StevenLevine commented 4 years ago

See my comment on #82 for some testing suggestions and the log ouput I need to see.

dmik commented 4 years ago

Yes I'm trying what you suggested. BTW, do you have any idea on why the WL part is so slow (given a response file with all Chromium files to link, it takes more than an hour before it spits out dynamic memory exhausted. Do you have any idea what could make it so slow? May be there are some hash tables with ridiculously small sizes, like it was in EMXOMFLD?

StevenLevine commented 4 years ago

When you run with VERBOSE, what stage is running out of memory?

How many files are mentioned in the response file?

Why not attach the response file to the issue so I don't have to ask so many questions?

If wlink needs to use spill files and virtmem, there will be a time cost.

The wlink algorithms are usually pretty efficient. Wlink has the reputation of being on of the faster linkers available. That said, as you found with emxomfld, almost anything can be improved once a bottleneck is identified.

How does the link time compare to your xul.dll link times? How xul.dll is about 30MB and xul.dbg is about 350MB. How does this compare the size of the DLL and debug data of the Chromium DLL you are building?

dmik commented 4 years ago

I've added OPTION VERBOSE and OPTION NOCACE and this brought me nowhere after 17 hours of waiting!!! The only output I got from WL is this:

** EXPERIMENTAL (HLL) ** Open Watcom Linker Version 2.0beta1 Limited Availability
Portions Copyright (c) 1985-2002 Sybase, Inc. All Rights Reserved.
Source code is available under the Sybase Open Watcom Public License.
See http://www.openwatcom.org/ for details.
loading object files
searching libraries
Error! E3013: break key detected

W/o these options it would finish in 1 hour or so.

Regarding the response file, here is its beginning and end:

FORMAT OS2 LX DLL INITINSTANCE TERMINSTANCE
NAME 'Qt5WebCd.dll'
OPTION MAP='Qt5WebCd.map'
DEBUG HLL
OPTION VERBOSE
OPTION NOCACHE
OPTION OSNAME='OS/2 EMX'
OPTION CASEEXACT
OPTION STUB='D:\CODING\LIBC\MASTER-BUILD\OPT\OMF\os2stub.bin'
DISABLE 1121
DISABLE 1121
...
OPTION MODNAME='Qt5WebCd'

The rest is FILE and LIBRARY statements (~5 000 and ~500 correspondingly, with around ~10 000 of object files in libraries, which gives around 15 000 object files in total). The total response file size is 450 KB, so I'm not going to attach it here.

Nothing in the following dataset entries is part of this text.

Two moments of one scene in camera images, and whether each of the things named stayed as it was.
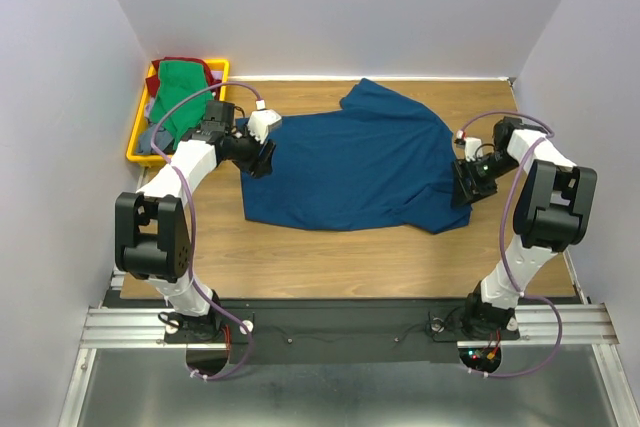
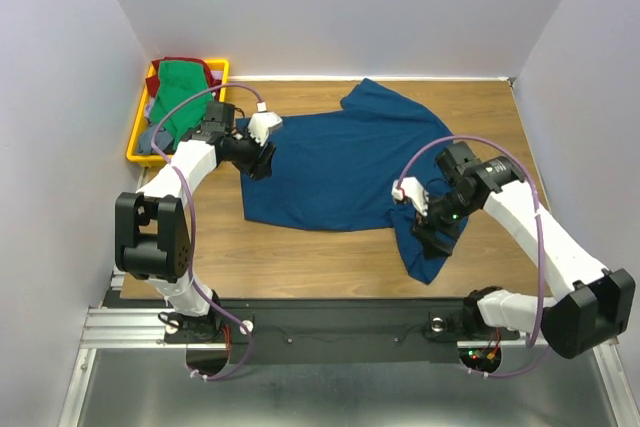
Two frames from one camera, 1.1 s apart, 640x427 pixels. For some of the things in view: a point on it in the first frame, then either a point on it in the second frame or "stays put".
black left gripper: (256, 166) stays put
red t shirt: (152, 82) stays put
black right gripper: (460, 191) → (423, 231)
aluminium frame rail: (118, 328) stays put
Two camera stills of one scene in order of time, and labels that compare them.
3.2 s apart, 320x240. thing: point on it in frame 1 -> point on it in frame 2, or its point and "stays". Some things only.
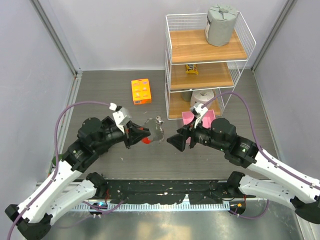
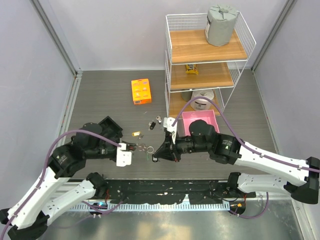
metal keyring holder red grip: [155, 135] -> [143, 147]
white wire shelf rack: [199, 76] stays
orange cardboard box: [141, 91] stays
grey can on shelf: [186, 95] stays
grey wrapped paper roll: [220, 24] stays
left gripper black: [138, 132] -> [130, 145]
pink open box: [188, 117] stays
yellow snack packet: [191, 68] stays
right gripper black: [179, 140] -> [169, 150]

I can create a test ZIP for you with all the libraries and object files but I'm afraid it will be a couple of GB. Ready for that?

Re Mozilla, I don't recall exactly, but the link stage did never take more than several dozen min there. My explanation is that there is a lot of C code in Mozilla while Chromium uses mostly C++ everywhere (which increases the amount of symbols by some orders of magnitude).

dmik commented 4 years ago

Dropping OPTION NOCACE made it finish (in 1 h 50 min) with the OOM error again. It doesn't look that OPTION VERBOSE changed anything. I got basically the same output.

StevenLevine commented 4 years ago

I had a feeling that NOCACHE might slow things down.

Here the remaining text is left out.